I am testing a hypothesis in which my scale DV (PSS) is predicted by an interaction between an Ordinal DV and a scale IV.
The ordinal IV is TF (Total Freq)
The scale IV is and PQM (Practice Quality).
TF is the sum of two ordinal variables:FF(Formal Freq) and IF(Informal Freq)
Each is measured as follows:
A) never/almost never, B) 1/week, C) 2-3/week, D)Almost Everyday, E) Everyday, F) Two or more times/day, More than three times/day]
PQM Is a validated scale made up of the means of two sub scales comprising 3 questions which are each being measured from 0% to 100%.
My hypothesis is that high scores on TF (a composite of FF and IF) predict lower PSS (DV) scores only when PQM is also high.
Given that FF and IF are measuring frequency using unequal intervals(i.e. jump from 2 times a week to 'almost everyday'), what are my options for testing my hypothesis?
In terms of combining them: I figured I would centre each variable by subtracting the mean from each score and then add FF(centred) and IF(centred) to get TF
I currently think I have these options:
1) Do the regression assuming my ordinal DV's are scale
2) Dummy code my ordinal DVs and do the regression (Low vs High; coding them 0 and 1)

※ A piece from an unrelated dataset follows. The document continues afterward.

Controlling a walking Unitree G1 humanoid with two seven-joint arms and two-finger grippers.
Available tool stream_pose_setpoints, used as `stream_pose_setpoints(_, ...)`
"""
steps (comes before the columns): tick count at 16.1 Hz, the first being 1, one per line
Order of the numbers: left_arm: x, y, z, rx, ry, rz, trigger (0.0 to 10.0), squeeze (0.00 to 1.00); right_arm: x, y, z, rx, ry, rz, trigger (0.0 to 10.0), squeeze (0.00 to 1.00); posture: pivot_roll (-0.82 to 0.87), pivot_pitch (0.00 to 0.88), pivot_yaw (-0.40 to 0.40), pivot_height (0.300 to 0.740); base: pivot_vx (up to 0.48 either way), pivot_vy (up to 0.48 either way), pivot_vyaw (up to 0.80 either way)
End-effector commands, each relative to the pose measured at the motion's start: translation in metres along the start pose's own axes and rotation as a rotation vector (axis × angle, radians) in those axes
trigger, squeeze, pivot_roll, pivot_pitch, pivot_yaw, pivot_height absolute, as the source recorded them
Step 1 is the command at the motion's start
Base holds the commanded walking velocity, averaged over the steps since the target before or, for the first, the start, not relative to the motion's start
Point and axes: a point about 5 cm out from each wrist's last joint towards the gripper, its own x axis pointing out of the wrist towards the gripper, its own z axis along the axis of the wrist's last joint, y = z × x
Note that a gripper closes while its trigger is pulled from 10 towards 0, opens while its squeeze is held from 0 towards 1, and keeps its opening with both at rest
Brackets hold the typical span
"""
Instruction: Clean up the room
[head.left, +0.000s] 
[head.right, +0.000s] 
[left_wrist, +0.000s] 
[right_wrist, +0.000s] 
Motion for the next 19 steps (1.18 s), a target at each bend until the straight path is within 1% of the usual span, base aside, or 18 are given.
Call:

3) Do a one way ANOVA after reducing all variables to categories of Low/High
4) Do LOGARITHMIC TRANSFORMATIONS on ordinal variables and reduce scale variables to Low/High
In any of these cases I am not sure if I should enter TF alone or instead enter FF and IF together. I am also wondering the same thing about PQM which is made up of two opposing subclass (positive measure and negative measure).
The rationale for entering FF and IF separately is that the literature shows that only one predicts my DV and not the other.
I have a small sample of only about N=34. If list-wise deletion is used the total N is only around 25. **
I have two ordinal IVs (unequal intervals within each) , one scale IV and a scale DV and am wondering a) what test to use to test for an interaction between my DVs b) what transformations I need to perform and c) how to best calculate and enter composite measures into the statistical test.
Thank you if you got this far! I look forward to hearing your responses.